> **Data section**
----

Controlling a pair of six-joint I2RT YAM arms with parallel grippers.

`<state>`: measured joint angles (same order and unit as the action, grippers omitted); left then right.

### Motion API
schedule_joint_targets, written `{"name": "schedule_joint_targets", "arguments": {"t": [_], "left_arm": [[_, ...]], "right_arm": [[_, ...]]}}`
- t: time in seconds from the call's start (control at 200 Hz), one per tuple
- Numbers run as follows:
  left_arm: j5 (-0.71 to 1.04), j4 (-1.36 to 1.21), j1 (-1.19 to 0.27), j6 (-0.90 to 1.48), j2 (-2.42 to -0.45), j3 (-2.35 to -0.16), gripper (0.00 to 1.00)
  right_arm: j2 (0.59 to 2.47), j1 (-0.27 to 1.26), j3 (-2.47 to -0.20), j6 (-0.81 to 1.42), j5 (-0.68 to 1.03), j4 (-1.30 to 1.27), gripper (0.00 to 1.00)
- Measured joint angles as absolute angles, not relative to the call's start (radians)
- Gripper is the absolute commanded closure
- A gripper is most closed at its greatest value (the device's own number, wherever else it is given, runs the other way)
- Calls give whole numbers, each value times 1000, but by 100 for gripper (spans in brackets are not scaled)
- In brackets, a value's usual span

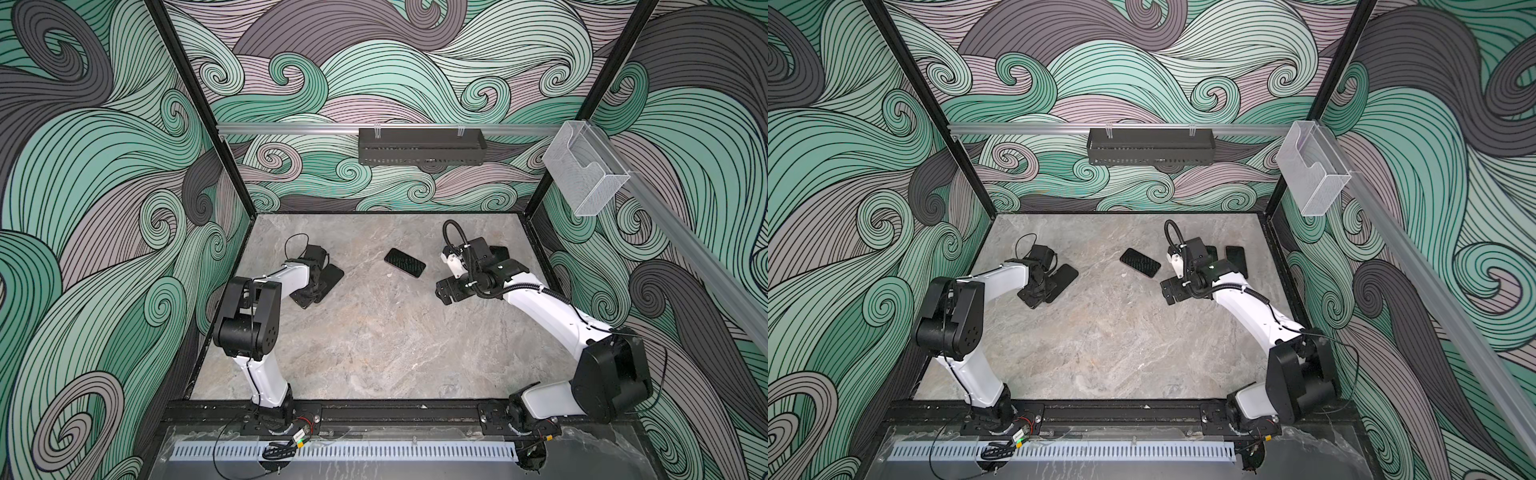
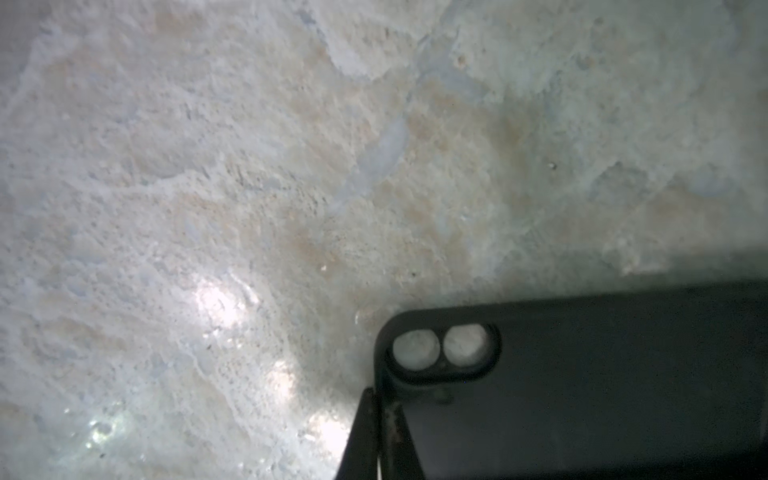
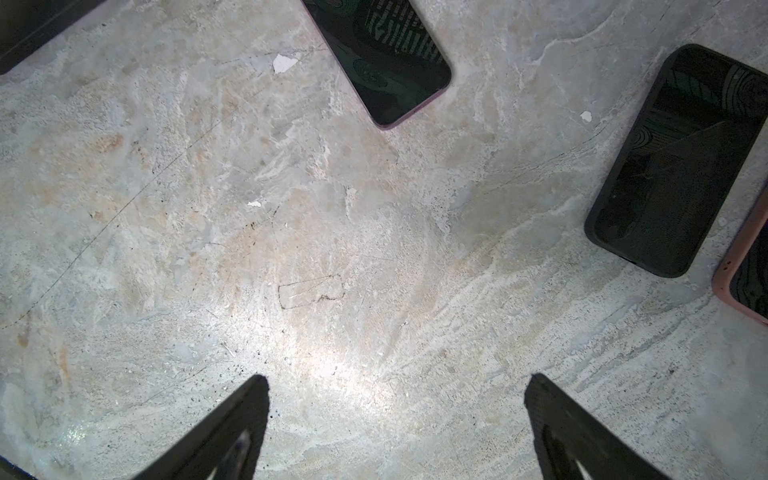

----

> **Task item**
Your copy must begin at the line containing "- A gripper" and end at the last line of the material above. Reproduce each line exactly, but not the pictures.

> **Task response**
- A gripper is most closed at its greatest value (the device's own number, wherever else it is given, runs the other way)
- Calls give whole numbers, each value times 1000, but by 100 for gripper (spans in brackets are not scaled)
- In brackets, a value's usual span

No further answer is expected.